▶ How to complete this task
In the data below, the answer is the run of lines from the line containing "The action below" through the line containing "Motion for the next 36", both included; print it exactly and nothing else.

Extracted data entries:
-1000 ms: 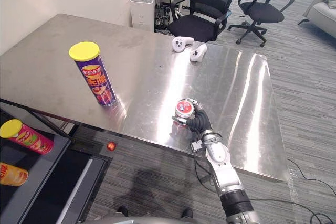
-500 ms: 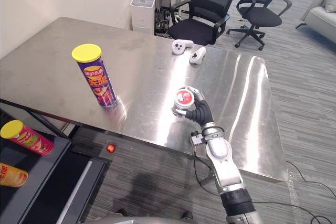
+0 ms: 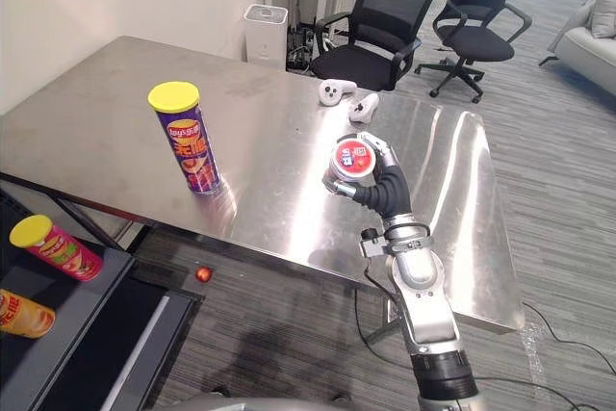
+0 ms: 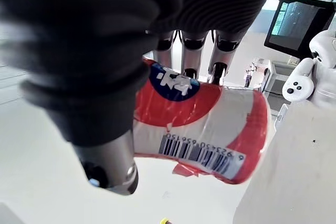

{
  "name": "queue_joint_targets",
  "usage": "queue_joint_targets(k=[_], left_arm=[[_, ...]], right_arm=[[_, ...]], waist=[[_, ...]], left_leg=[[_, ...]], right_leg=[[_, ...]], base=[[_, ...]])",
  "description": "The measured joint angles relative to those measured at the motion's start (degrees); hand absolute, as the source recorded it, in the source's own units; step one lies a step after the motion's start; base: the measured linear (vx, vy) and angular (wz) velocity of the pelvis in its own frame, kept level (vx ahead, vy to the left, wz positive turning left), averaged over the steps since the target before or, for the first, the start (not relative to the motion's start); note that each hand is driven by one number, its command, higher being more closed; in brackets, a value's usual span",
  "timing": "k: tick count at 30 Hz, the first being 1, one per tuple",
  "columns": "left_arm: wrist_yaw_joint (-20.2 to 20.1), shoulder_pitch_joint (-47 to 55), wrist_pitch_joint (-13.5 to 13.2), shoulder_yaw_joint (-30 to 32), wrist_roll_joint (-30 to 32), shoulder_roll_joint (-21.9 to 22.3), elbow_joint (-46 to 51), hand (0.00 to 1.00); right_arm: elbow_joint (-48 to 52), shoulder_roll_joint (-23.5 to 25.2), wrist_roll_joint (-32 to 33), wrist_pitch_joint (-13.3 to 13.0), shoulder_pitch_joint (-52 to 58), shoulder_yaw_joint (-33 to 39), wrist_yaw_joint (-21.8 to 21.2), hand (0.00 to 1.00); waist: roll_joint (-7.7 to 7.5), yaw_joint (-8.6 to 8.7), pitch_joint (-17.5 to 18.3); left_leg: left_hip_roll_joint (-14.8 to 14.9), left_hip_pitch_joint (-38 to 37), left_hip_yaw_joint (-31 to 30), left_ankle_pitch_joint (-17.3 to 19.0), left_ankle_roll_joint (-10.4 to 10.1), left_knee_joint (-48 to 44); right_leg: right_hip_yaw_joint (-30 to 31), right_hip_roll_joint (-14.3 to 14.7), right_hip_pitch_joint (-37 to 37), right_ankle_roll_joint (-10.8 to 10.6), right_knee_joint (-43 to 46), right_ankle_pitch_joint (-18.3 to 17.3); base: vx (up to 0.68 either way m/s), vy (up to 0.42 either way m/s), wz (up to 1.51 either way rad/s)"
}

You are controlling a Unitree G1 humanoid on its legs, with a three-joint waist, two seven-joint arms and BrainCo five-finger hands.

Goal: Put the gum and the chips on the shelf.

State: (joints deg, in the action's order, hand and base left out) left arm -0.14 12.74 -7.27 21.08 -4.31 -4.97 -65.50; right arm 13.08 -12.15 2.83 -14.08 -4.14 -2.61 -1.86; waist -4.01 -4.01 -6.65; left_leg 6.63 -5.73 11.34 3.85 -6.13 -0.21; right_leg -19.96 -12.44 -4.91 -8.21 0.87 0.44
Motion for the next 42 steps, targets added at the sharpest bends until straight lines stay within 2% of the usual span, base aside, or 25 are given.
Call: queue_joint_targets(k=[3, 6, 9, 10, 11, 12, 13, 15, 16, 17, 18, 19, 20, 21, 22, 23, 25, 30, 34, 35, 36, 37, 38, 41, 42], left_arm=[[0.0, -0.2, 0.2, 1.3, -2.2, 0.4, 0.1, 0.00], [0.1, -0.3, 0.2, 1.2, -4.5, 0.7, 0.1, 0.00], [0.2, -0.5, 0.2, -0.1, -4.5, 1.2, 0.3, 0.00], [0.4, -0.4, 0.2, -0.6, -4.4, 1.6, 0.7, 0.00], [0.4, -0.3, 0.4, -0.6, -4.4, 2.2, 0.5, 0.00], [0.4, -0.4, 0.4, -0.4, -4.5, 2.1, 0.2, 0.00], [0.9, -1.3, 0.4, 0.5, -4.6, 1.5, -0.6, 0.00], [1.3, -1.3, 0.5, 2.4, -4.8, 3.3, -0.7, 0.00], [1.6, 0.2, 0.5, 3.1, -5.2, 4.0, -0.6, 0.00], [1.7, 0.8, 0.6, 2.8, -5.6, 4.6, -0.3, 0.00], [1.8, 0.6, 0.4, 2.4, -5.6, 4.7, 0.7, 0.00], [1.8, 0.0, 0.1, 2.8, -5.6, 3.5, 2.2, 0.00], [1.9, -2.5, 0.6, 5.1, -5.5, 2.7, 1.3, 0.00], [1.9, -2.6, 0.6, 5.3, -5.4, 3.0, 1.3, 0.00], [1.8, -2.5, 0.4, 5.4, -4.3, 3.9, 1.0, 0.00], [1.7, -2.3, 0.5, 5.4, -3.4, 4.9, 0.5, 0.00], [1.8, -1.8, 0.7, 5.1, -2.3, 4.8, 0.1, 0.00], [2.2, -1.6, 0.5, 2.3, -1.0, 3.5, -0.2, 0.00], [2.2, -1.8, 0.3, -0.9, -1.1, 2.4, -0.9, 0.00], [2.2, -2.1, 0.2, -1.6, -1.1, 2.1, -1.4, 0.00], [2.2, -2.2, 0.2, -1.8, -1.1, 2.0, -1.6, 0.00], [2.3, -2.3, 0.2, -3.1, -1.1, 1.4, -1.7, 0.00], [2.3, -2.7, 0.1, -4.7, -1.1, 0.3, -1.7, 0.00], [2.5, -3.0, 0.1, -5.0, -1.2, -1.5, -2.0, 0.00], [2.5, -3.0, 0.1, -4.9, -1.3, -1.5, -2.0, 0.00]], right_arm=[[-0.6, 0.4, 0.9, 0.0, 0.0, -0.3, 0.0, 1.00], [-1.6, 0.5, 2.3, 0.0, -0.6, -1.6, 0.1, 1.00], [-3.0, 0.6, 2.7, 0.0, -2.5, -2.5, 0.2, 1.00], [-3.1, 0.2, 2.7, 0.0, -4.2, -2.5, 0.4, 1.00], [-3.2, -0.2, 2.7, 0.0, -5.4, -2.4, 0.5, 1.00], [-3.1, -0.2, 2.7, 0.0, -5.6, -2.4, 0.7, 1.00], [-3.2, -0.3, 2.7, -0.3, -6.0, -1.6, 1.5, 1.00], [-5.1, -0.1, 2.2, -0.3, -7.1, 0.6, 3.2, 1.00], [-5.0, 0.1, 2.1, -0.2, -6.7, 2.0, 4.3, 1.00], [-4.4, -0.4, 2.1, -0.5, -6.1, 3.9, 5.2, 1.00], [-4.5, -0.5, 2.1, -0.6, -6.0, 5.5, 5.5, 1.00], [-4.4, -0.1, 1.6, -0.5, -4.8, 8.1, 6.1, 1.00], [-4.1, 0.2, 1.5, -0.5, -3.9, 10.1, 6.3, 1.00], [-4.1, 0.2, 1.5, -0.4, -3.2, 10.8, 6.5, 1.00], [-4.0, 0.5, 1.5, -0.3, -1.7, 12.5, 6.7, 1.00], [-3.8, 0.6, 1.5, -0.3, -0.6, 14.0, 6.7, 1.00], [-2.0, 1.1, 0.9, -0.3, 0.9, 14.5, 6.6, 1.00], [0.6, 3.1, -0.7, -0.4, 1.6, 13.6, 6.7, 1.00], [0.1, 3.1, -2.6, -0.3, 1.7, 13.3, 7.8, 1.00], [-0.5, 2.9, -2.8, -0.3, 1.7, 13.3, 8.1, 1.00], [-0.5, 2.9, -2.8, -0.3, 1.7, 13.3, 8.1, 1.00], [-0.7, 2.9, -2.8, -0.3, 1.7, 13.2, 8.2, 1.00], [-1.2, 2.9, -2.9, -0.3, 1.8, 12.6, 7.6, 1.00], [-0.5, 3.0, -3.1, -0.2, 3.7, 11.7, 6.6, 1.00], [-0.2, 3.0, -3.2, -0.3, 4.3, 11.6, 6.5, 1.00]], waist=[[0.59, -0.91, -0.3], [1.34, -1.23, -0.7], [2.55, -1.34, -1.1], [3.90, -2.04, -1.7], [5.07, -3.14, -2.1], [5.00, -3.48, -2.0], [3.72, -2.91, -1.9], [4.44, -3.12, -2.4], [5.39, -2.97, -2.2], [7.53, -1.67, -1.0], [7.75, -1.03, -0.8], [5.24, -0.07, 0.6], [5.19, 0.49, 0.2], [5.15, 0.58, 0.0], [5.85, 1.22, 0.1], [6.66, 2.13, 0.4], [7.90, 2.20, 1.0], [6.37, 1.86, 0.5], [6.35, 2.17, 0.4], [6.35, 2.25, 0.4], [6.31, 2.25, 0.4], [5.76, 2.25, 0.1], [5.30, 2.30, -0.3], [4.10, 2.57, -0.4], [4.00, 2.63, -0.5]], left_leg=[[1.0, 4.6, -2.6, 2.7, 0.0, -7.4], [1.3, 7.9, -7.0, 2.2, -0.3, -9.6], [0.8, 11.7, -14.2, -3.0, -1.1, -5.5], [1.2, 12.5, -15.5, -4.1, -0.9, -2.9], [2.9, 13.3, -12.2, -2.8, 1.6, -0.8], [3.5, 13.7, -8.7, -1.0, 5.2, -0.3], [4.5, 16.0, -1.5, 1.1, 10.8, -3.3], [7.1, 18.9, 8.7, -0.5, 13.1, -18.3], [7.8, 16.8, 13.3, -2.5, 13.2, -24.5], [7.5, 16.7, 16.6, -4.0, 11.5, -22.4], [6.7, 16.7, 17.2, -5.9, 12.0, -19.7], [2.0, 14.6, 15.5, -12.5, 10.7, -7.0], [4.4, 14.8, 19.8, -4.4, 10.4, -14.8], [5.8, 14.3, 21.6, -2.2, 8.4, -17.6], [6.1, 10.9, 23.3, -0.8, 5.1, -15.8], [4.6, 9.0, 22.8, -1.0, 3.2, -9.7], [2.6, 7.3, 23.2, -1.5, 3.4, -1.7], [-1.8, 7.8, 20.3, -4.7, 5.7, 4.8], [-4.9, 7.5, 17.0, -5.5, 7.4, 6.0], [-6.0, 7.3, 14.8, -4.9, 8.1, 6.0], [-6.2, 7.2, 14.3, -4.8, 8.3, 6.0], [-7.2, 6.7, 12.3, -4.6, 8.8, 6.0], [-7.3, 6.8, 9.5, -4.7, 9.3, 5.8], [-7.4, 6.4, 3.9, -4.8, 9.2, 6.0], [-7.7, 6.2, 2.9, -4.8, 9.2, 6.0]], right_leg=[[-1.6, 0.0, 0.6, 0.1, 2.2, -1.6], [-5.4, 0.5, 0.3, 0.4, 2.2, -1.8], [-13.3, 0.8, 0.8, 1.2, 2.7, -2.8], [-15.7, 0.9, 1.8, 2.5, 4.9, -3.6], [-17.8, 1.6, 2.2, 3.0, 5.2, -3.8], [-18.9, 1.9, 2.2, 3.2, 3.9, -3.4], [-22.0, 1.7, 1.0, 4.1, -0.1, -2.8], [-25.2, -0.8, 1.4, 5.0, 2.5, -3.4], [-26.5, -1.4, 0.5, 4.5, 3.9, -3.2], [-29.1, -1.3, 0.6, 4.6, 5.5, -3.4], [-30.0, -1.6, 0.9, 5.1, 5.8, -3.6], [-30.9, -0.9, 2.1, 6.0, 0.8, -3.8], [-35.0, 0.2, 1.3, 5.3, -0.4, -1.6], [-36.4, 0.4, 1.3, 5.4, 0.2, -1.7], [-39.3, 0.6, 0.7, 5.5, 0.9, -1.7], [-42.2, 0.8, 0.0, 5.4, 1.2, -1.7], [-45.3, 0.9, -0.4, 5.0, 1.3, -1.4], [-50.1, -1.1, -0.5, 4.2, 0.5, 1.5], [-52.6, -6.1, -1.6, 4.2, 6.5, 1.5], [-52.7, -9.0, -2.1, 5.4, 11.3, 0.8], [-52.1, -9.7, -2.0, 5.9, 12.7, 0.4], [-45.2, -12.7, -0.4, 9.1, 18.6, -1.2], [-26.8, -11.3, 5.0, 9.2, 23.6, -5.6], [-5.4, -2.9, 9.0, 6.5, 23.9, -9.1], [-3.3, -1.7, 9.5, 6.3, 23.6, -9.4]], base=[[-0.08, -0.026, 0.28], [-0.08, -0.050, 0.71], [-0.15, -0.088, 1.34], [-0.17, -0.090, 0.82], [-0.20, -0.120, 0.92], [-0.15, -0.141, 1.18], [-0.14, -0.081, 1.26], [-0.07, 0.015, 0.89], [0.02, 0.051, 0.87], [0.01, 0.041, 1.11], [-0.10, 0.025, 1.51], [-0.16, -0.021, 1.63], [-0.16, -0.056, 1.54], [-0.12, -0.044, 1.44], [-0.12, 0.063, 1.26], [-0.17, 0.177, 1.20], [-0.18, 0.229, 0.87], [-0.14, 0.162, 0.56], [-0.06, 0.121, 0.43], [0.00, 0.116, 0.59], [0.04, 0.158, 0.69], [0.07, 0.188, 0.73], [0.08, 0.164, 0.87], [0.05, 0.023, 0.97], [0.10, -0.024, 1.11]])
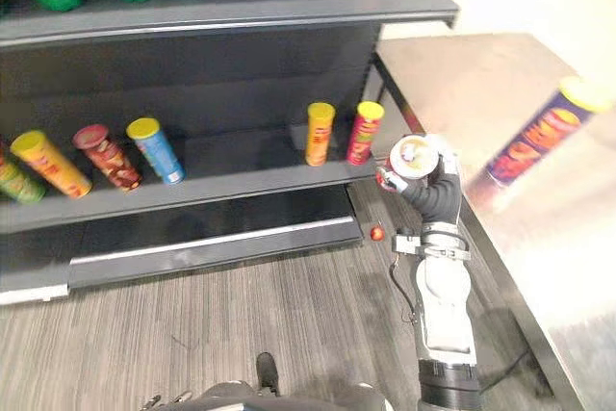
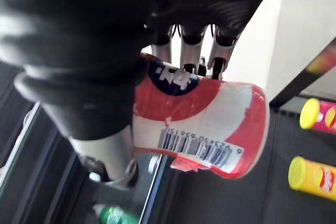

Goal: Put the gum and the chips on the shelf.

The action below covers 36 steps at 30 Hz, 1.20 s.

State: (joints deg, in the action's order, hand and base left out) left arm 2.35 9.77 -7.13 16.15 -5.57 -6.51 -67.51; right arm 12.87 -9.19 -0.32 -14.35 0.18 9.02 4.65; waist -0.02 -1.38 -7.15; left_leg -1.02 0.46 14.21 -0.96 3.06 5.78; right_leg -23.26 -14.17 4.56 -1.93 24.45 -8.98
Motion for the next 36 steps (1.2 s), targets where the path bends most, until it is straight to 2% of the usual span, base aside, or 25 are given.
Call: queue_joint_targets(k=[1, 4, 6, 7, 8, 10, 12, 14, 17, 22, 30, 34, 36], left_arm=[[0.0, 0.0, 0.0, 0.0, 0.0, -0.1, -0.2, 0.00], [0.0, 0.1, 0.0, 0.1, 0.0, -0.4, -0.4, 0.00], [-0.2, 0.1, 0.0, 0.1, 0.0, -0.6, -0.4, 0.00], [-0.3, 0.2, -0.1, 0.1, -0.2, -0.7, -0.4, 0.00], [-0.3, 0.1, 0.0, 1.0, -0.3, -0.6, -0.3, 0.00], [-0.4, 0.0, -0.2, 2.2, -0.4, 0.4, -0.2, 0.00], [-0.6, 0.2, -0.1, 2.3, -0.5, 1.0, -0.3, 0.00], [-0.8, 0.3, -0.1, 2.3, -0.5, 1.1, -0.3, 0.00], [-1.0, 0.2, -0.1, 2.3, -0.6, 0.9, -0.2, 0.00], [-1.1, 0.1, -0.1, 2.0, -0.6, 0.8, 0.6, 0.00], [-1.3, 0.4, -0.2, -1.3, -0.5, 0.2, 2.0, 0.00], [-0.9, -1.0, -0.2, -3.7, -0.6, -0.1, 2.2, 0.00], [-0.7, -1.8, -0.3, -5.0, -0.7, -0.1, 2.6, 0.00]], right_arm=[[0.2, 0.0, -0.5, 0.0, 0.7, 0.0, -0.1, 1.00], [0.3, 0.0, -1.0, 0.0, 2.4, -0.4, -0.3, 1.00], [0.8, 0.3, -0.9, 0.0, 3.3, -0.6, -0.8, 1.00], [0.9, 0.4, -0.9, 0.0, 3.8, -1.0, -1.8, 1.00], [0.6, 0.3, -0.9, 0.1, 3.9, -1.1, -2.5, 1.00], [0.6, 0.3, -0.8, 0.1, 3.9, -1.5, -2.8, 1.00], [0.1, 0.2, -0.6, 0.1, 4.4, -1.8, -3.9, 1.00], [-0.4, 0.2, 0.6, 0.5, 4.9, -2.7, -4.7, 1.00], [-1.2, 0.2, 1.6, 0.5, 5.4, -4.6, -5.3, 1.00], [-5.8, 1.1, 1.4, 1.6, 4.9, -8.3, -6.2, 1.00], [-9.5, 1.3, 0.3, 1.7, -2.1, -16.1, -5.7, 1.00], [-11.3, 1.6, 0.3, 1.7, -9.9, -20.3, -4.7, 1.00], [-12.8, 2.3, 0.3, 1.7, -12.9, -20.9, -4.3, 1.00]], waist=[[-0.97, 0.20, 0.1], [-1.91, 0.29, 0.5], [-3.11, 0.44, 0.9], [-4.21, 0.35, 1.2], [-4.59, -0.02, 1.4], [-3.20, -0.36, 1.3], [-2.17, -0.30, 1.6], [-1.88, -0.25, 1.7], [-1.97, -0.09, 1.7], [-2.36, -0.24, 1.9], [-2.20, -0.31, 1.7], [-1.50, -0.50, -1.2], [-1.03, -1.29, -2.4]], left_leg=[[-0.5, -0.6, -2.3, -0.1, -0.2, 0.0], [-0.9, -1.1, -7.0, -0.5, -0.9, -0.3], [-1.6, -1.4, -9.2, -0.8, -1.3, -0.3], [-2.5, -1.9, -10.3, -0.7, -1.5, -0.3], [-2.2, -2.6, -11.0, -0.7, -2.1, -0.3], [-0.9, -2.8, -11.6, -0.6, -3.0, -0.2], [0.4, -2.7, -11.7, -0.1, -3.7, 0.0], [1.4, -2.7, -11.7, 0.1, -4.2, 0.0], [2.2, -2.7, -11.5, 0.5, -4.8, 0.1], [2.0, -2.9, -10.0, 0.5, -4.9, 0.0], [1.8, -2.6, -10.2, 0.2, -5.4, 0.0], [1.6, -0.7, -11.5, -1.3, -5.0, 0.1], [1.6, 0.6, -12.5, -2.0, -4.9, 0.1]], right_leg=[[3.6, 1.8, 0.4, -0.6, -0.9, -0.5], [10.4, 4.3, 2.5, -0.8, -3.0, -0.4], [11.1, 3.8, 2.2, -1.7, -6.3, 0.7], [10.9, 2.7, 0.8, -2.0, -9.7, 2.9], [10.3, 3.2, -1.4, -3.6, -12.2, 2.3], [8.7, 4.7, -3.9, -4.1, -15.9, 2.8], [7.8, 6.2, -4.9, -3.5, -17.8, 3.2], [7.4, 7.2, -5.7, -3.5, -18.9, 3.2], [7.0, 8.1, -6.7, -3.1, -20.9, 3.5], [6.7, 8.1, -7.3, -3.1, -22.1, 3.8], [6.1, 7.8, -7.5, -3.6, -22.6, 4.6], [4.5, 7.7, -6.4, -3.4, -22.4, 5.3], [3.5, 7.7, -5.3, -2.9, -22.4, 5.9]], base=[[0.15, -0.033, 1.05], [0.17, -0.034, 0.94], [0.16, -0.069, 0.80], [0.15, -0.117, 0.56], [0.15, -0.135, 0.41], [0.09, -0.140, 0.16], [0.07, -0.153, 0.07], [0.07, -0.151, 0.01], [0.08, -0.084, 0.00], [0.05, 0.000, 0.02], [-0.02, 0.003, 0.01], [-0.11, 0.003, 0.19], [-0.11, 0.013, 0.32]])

▶ Written response
The action below covers 36 steps at 30 Hz, 1.20 s.

State: (joints deg, in the action's order, hand and base left out) left arm 2.35 9.77 -7.13 16.15 -5.57 -6.51 -67.51; right arm 12.87 -9.19 -0.32 -14.35 0.18 9.02 4.65; waist -0.02 -1.38 -7.15; left_leg -1.02 0.46 14.21 -0.96 3.06 5.78; right_leg -23.26 -14.17 4.56 -1.93 24.45 -8.98
Motion for the next 36 steps (1.2 s), targets where the path bends most, until it is straight to 2% of the usual span, base aside, or 25 are given.

The reply to this exercise is complete.